FIG. 6 is a cross-sectional view of a different embodiment of the clamp device used in the muffler of the present invention.

FIG. 7 is a graph diagram relating to the muffling characteristics of the muffler of the present invention.

FIG. 8 is a layout system diagram of a conventional silencer (for gas).

FIG. 9 is a graph showing the silencing characteristics of a conventional silencer (for gas).

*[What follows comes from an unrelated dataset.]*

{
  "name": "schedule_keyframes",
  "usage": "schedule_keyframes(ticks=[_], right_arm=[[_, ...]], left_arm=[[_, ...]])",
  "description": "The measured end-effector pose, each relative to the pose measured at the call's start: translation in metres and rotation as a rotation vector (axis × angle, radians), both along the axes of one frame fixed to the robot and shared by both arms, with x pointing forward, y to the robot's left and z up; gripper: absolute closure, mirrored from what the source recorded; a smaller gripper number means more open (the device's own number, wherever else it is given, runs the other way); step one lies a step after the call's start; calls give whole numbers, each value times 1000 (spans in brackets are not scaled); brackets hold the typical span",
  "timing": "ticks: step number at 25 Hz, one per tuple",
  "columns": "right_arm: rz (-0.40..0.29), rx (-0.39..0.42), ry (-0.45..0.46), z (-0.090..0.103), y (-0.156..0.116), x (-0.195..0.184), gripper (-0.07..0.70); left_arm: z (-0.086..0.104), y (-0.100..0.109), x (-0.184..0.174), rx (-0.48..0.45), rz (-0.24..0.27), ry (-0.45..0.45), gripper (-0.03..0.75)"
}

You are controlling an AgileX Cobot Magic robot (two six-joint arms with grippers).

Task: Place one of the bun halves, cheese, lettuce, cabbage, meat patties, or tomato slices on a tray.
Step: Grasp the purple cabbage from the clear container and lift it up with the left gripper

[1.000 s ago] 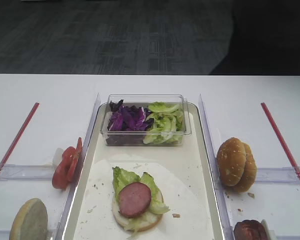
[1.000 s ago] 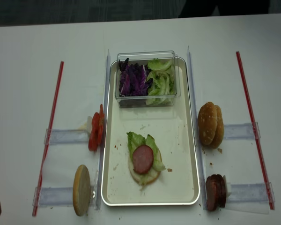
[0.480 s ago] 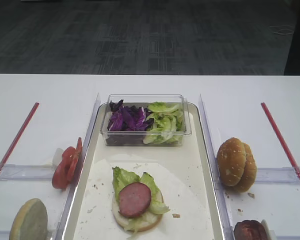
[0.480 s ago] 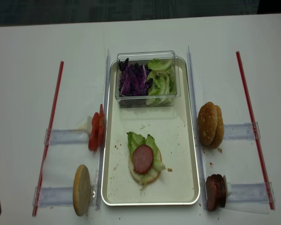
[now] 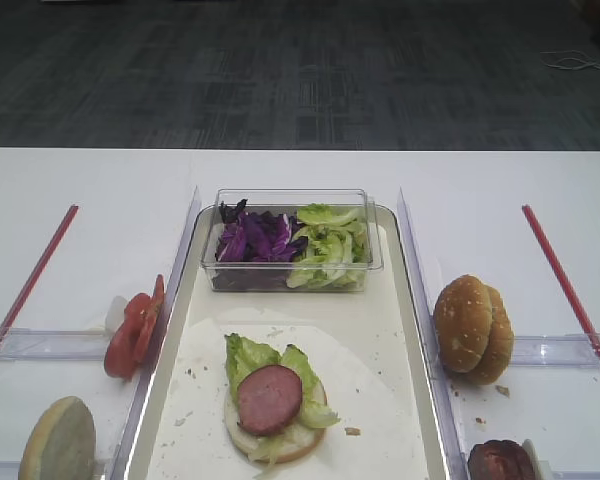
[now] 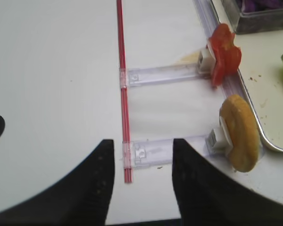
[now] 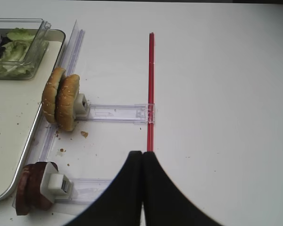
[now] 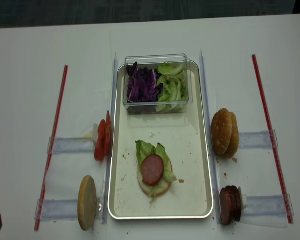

FIG. 10 is a graph showing a sound deadening characteristic for a liquid measured by using a conventional sound deadener (for gas).

FIG. 11 is a graph showing a sound deadening characteristic for a liquid measured by using a conventional sound deadener (for gas).

[Explanation of symbols]

1,1a, 1b neck 2,33,36 Expansion volume 3,31 Fixed cylinder 4,35 Movable cylinder 5 cavity 6 ball screw rod 7 nuts 8 reduction gears 9 Servo motor 10 Clamp device 25 balance cylinder 26 Flange 27 End plate 28 plumbing 29 Balance room 30 Balance pressure receiving surface 32 Movable piston 34 Fixed piston 37 Lid plate 38 holes 39 racks

─────────────────────────────────────────────────── ─── Continuation of the front page (56) Bibliography Sho 59-81891 (JP, U) Rikai 54-80121 (JP, U) (58) Fields investigated (Int.Cl. ⁷ , DB name) F16L 55/02-55/04 F02M 35/12 F01N 1/02

Claims (3)

(57) [Claims] 1. A liquid silencer having a cylindrical neck portion having one end connected to a sound deadening target structure and an expansion volume portion connected to the other end of the neck portion, wherein the expansion volume portion comprises two cylinders. , One of the cylinders is fixed to the other end of the neck as a fixed cylinder, and the other cylinder is a movable cylinder so that the peripheral surface of the fixed cylinder can move as a guide. together provided with a means to be powered for the mobile, provided with a clamping device which can stop firmly as necessary the movement in the circumferential surface of the movable cylinder, the movement of the movable cylinder in the expansion volume assisting
In order to keep the working fluid flowing,
A variable volume silencer for liquid, which is provided on the outer peripheral portion of the expansion volume . 2. A silencer for liquid having a cylindrical neck portion having one end connected to a structure to be silenced and an expansion volume portion connected to the other end of the neck portion, wherein the expansion volume portion is one piston. And a cylinder that is movable relative to the piston. One of the piston and the cylinder is fixed to the other end of the neck and the other is the movable part. The movable portion is provided with means for supplying power for the movement, and the movement is made strong as necessary by using the inner peripheral surface or the outer peripheral surface of the fixed portion as a guide. It includes a can stop the clamping device on the peripheral surface of the movable portion, the piston and the cylinder in the expansion volume
Balance that conducts working fluid to assist relative movement
A variable volume silencer for liquid , wherein a pressure receiving surface for liquid is provided on an outer peripheral portion of the expanded volume portion . 3. A liquid muffler having a cylindrical neck portion having one end connected to the noise reduction target structure and an expansion volume portion connected to the other end of the neck portion, wherein the entire length of the cylindrical neck portion is It is divided into two parts and one of them is attached to the structure to be silenced, the other is attached to the expansion volume part so that the free ends of both necks are in a relational position facing each other. The other neck attached to the expansion volume is configured to be movable together with the expansion volume relative to the neck of the subject, and both necks are overlapped with each other in an internal and external relationship during the movement. inner and outer diameters of the duration of engagement capable both neck is set, the expansion volume is provided with a means to be powered for the mobile and the clamping device may stop firmly as necessary the movement together when equipped on the peripheral surface of the expansion volume
A working fluid to assist the movement of the expansion volume.
A variable volume silencer for liquids, which is provided with a balance pressure-receiving surface on the outer periphery thereof.